How to use MutationObserver?

I_Debug_Everything picture I_Debug_Everything · Jun 21, 2014 · Viewed 8.5k times · Source

I recently came across this awesome MutationObserver feature which sort of keep tracks of the changes on any dom element. I used the code that was shown on the mozilla developer network, but can't seem to make it run. This is the code I used (link):

   // create an observer instance
var target = document.querySelector('#something');
console.log(target);
var observer = new WebKitMutationObserver(function(mutations) {
    mutations.forEach(function(mutation) {
      console.log("Success");
        //$('#log').text('input text changed: "' + target.text() + '"');
        //console.log(mutation, mutation.type);
    });    
});
observer.observe(target, { attributes: true, childList: true, characterData: true });
//observer.disconnect(); - to stop observing

// test case
setInterval(function(){
    document.querySelector('#something').innerHTML = Math.random();
},1000);

The above code doesn't seems to work. However if I modify the same code with a bit of jQuery, everything seems to work just fine (Demo here). Is there something I'm missing from the docs or I'm just misinterpreting the observer feature.

Answer

Matt Whipple picture Matt Whipple · Jun 21, 2014

You need subtree: true

http://jsfiddle.net/6Jajs/1/

The inner text would normally be a child text() element in the DOM. Without the subtree it will only watch the element itself.

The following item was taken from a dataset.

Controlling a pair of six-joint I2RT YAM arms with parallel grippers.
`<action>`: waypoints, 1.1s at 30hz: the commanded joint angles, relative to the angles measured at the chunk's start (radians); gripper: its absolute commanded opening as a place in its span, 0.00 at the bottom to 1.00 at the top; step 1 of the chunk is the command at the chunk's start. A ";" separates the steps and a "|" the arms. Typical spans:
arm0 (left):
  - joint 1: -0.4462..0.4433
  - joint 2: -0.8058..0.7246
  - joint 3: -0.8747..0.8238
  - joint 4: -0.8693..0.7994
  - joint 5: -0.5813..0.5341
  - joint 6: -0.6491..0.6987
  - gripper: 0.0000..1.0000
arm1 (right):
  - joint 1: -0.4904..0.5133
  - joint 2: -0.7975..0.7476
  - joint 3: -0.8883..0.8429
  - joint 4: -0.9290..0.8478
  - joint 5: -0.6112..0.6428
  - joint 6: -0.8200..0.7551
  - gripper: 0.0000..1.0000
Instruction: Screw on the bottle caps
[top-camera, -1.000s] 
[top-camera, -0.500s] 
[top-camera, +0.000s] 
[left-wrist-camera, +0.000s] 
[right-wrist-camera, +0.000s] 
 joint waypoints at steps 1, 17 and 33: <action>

There is possible confusion surrounding "characterData" (https://developer.mozilla.org/en-US/docs/Web/API/CharacterData), but it seems that that applies only to nodes that directly contain text. The DOM is structured so that most markup elements contain mixed type which optionally include a child text node (which in turn would implement characterData, but would be a child of the targeted node).